Селия посмотрела на внучку. Нони стояла, держась за прутья манежа и улыбаясь взрослым. Она была очаровательна: темные глаза, смуглая кожа и копна блестящих темных волос.
– Адель, твоя дочка – просто прелесть. Лично я надеюсь, что ты родишь вторую девочку. Хотя бы ради того, чтобы его позлить.
– Мама, что ты говоришь? Это только усложнит нам жизнь. Ведь он мой муж.
– К сожалению, нет, – ледяным тоном возразила Селия, и это было ее ошибкой.
Адель встала. Ее исхудавшее лицо болезненно сморщилось, словно мать дала ей пощечину.

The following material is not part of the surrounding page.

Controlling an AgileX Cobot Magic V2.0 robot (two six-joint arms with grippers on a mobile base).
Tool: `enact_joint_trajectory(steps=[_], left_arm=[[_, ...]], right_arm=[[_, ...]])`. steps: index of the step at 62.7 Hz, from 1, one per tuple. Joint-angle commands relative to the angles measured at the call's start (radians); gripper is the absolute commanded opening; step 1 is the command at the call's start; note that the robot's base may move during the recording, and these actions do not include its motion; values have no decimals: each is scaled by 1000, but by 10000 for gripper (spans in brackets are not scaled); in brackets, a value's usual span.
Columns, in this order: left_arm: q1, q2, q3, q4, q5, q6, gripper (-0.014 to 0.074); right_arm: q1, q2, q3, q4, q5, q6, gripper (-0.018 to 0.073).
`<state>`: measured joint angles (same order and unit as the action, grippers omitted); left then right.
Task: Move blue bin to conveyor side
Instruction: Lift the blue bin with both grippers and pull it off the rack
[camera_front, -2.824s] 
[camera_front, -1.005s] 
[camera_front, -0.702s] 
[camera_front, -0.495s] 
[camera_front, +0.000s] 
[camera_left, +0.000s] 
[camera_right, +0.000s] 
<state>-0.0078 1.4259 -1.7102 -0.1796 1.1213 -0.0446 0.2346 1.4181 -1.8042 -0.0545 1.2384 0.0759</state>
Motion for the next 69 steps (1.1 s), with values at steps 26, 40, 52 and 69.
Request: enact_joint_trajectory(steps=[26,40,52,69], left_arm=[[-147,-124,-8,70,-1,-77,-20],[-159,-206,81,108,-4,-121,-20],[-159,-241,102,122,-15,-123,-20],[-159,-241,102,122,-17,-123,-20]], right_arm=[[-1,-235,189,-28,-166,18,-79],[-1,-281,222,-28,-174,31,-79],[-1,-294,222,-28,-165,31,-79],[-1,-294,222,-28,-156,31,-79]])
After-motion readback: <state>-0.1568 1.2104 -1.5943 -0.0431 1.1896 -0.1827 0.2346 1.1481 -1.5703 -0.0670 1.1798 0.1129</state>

– Прошу тебя, не говори так. Твои слова ничего не изменят. Люк – мой муж во всем, кроме статуса и…
– Сейчас ты опять мне скажешь, что это не его вина.
– Да. Да, мама. А теперь тебе лучше уйти, – устало произнесла Адель. – Мы опять начинаем ссориться. Я очень тебе благодарна за твой приезд, но…
– Что – но?
– Я не могу спокойно выдерживать твое враждебное отношение к Люку. Для меня это ужасно больно.

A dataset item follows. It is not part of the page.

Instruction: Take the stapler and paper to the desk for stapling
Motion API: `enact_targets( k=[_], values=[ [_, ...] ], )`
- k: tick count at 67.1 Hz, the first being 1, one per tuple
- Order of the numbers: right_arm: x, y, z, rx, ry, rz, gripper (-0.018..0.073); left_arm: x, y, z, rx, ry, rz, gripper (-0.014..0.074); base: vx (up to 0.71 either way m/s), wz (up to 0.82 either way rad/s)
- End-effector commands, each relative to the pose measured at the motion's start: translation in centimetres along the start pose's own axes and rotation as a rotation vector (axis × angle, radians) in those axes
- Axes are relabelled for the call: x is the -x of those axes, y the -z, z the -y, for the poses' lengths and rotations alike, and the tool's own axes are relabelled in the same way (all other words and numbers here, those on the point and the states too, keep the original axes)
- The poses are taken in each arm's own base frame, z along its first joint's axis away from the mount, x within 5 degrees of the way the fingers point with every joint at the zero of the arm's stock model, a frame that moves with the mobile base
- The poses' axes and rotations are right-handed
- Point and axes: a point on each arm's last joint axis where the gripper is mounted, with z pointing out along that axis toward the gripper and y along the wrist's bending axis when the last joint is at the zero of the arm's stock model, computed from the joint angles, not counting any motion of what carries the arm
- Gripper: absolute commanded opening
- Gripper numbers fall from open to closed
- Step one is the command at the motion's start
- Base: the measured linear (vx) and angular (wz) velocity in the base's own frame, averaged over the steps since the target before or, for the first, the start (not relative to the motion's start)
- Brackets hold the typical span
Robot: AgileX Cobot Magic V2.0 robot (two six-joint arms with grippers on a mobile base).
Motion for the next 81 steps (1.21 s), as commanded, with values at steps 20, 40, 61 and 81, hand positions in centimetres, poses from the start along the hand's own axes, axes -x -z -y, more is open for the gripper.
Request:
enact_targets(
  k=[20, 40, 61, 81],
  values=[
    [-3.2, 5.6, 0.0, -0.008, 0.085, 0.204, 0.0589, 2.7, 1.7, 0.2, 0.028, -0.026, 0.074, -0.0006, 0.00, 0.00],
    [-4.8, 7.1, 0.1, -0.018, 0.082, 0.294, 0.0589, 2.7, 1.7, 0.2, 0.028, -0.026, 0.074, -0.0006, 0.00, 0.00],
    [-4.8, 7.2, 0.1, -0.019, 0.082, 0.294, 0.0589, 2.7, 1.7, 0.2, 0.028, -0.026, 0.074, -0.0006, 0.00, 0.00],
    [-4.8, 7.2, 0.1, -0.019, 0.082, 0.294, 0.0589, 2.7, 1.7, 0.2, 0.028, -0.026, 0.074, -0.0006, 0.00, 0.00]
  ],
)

– Адель, не говори глупостей. Я просто констатирую факты.
– Нет, мама. Ты их не просто констатируешь. У тебя, как всегда, за фактами скрываются твои суждения, а они бывают искаженными. Я люблю Люка, и он меня любит. Нравится тебе или нет, но мы семья. Прости, мама, но тебе придется это принять. Точнее, научиться принимать. И твои взгляды уже не являются для меня такими дико важными, как раньше.
На этом они расстались. Через неделю Адель прислала письмо, где сообщала, что ей так и не удалось убедить Люка принять извинения Селии. «Я их принимаю, но верность мужу стоит у меня на первом месте».